Assigned task →
Given the listing below, write out exactly the lines starting with the line that has "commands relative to" and going on through the line that has "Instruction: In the", both kept.

Supplied data →
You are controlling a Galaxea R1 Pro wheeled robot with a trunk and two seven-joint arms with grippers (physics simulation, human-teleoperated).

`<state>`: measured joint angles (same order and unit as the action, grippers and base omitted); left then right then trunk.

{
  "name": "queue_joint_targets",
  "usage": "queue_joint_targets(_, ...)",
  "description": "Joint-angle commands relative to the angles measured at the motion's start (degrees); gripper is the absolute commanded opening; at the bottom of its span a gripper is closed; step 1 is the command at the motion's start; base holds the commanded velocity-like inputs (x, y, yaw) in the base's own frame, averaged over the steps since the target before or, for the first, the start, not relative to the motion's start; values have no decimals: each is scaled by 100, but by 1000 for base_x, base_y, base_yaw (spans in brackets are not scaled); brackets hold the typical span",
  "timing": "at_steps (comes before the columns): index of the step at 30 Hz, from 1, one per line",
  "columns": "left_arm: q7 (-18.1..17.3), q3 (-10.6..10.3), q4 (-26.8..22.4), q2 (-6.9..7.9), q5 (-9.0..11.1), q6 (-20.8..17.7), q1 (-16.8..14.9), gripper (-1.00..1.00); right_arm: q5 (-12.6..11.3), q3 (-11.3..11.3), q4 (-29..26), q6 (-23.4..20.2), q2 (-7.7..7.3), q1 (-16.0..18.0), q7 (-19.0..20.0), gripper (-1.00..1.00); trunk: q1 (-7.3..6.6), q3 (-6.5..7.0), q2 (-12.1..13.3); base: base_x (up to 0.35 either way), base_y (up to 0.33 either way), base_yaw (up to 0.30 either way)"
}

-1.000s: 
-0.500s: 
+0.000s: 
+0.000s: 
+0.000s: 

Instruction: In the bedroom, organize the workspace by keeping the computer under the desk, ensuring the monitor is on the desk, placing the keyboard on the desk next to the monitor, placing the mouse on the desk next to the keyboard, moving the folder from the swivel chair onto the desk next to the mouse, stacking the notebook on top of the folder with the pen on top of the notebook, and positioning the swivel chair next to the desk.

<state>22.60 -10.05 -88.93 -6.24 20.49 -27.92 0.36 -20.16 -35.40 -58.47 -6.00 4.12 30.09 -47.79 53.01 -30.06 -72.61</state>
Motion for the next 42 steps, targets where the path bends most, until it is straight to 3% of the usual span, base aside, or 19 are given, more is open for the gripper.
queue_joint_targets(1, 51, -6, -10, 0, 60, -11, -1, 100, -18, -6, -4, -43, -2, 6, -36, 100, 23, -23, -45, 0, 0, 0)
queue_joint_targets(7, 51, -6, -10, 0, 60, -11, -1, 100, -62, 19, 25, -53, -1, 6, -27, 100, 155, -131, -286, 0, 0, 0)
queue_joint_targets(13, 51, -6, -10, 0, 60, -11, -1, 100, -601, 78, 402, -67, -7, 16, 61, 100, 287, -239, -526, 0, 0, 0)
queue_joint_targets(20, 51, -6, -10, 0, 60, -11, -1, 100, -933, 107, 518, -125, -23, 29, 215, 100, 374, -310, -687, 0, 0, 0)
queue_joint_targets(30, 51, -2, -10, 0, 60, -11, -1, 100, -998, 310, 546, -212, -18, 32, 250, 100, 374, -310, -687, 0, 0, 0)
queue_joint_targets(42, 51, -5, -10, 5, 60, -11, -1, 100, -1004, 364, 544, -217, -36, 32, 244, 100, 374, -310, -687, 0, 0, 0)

Result of this task →
  "description": "Joint-angle commands relative to the angles measured at the motion's start (degrees); gripper is the absolute commanded opening; at the bottom of its span a gripper is closed; step 1 is the command at the motion's start; base holds the commanded velocity-like inputs (x, y, yaw) in the base's own frame, averaged over the steps since the target before or, for the first, the start, not relative to the motion's start; values have no decimals: each is scaled by 100, but by 1000 for base_x, base_y, base_yaw (spans in brackets are not scaled); brackets hold the typical span",
  "timing": "at_steps (comes before the columns): index of the step at 30 Hz, from 1, one per line",
  "columns": "left_arm: q7 (-18.1..17.3), q3 (-10.6..10.3), q4 (-26.8..22.4), q2 (-6.9..7.9), q5 (-9.0..11.1), q6 (-20.8..17.7), q1 (-16.8..14.9), gripper (-1.00..1.00); right_arm: q5 (-12.6..11.3), q3 (-11.3..11.3), q4 (-29..26), q6 (-23.4..20.2), q2 (-7.7..7.3), q1 (-16.0..18.0), q7 (-19.0..20.0), gripper (-1.00..1.00); trunk: q1 (-7.3..6.6), q3 (-6.5..7.0), q2 (-12.1..13.3); base: base_x (up to 0.35 either way), base_y (up to 0.33 either way), base_yaw (up to 0.30 either way)"
}

-1.000s: 
-0.500s: 
+0.000s: 
+0.000s: 
+0.000s: 

Instruction: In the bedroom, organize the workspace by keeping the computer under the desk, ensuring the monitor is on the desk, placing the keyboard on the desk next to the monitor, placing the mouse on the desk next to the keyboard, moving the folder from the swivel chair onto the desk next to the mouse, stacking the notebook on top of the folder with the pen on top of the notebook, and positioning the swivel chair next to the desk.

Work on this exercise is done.